Trauma Resiliency Model (TRM)® Training is a program designed to teach skills to clinicians working with children and adults with traumatic stress reactions. TRM is a mind-body approach and focuses on the biological basis of trauma and the automatic, defensive ways that the human body responds when faced with perceived threats to self and others, including the responses of “tend and befriend”, fight, flight and freeze. TRM explores the concept of resiliency and how to restore balance to the body and the mind after traumatic experiences. When the focus is on normal biological responses to extraordinary events, there is a paradigm shift from symptoms being described as biological rather than as pathological or as mental weakness. As traumatic stress symptoms are normalized, feelings of shame and self-blame are reduced or eliminated. Symptoms are viewed as the body’s attempt to re-establish balance to the nervous system.
TRM has been designed as both a trauma reprocessing treatment model as well as a self-care model. The nervous system is re-set or rebalanced through a skills-based approach that can be learned and practiced independently. The skills help develop a sense of personal mastery and self-management over intense physical and emotional states. Survivors often report a renewed sense of hope as the activities of daily living become easier to manage as skills are incorporated into life as a wellness practice.
Traditional talk therapy primarily focuses on changing limiting beliefs leading to insight and problem solving strategies. These interventions can be helpful, however, the part of the brain responding to traumatic experience may not benefit fully from cognitive-based interventions. Thus there is a need for a sensory-based stabilization model that focuses on sensations associated with internal resiliency. The TRM skills can be a stand-alone intervention but they can also be integrated into other treatment modalities.
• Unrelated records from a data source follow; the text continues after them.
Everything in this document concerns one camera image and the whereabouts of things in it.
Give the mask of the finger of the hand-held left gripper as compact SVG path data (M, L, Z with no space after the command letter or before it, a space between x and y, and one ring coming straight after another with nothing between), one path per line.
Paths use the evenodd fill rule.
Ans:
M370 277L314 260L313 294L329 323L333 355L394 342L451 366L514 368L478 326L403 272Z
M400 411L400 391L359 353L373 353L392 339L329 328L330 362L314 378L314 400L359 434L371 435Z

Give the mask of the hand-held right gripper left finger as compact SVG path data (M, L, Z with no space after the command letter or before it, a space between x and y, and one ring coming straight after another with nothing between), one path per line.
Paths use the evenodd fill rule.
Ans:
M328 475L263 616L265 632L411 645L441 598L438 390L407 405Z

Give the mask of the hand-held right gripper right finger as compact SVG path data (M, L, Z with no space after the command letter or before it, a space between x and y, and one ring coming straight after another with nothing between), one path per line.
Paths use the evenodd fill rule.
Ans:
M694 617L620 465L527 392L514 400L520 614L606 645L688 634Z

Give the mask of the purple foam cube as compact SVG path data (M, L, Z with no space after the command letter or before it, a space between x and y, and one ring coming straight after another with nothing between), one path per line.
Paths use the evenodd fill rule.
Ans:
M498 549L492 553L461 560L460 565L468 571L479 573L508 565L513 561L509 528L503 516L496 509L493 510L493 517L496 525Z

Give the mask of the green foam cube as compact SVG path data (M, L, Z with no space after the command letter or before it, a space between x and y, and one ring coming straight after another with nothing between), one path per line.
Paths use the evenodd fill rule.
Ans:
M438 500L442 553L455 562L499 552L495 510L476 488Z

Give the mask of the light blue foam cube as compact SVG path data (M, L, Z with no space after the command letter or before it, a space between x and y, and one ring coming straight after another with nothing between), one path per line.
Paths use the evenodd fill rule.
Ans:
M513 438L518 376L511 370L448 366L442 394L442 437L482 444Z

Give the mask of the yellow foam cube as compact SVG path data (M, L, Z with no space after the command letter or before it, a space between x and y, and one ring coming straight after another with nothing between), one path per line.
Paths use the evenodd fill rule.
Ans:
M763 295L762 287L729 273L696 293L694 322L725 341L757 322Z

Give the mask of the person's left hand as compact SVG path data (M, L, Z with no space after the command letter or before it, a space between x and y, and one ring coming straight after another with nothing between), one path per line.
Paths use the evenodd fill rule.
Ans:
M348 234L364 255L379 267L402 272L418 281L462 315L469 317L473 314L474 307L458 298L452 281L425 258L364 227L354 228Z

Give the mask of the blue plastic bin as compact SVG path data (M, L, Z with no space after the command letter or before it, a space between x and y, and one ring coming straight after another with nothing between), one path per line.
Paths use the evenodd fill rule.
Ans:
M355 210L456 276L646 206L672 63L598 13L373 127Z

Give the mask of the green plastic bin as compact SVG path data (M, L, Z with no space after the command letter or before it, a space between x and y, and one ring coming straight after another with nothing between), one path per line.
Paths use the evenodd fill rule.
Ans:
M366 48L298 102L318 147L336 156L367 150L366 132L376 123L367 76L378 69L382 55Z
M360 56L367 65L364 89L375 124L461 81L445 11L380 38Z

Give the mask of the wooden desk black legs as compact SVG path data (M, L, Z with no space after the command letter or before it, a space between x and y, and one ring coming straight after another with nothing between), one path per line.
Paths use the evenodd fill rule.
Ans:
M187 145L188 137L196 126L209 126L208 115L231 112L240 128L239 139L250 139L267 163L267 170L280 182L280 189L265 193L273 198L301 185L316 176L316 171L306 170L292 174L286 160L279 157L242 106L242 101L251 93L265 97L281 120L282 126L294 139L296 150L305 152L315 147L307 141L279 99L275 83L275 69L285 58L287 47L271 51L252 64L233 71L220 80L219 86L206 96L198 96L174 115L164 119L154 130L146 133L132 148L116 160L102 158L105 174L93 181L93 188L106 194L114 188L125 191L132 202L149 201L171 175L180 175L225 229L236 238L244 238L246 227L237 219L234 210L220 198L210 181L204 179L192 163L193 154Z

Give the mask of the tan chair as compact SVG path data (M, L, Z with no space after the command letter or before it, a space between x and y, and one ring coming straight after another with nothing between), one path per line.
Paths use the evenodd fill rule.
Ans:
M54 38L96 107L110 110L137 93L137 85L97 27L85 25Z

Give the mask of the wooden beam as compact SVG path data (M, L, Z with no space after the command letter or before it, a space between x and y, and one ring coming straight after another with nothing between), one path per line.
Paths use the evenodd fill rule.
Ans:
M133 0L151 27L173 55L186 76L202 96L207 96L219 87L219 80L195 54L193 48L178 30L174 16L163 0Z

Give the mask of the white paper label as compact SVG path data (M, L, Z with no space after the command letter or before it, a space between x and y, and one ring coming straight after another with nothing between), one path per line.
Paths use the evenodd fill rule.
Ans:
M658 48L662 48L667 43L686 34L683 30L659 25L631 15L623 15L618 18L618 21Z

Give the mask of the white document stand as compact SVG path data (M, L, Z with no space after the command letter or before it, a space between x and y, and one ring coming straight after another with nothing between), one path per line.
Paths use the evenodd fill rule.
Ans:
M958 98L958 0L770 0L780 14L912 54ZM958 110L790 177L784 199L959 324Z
TRM can be used to treat any person who has experienced or witnessed any event that was perceived as life threatening or posed a serious injury to themselves or to others. It is helpful for workers in the front lines after traumatic events as it can reduce vicarious traumatic reactions and be used for self-care.
The Community Resiliency Model™ (CRM) of the Trauma Resource Institute trains community members to not only help themselves but to help others within their wider social network. The primary focus of this skills-based, stabilization program is to re-set the natural balance of the nervous system. CRM skills help individuals understand their nervous system and learn to read sensations connected to their own well-being, which CRM calls the “Resilient Zone”. CRM’s goal is to help to create “trauma-informed” and “resiliency-focused” communities that share a common understanding of the impact of trauma and chronic stress on the nervous system and how resiliency can be restored or increased using this skills-based approach.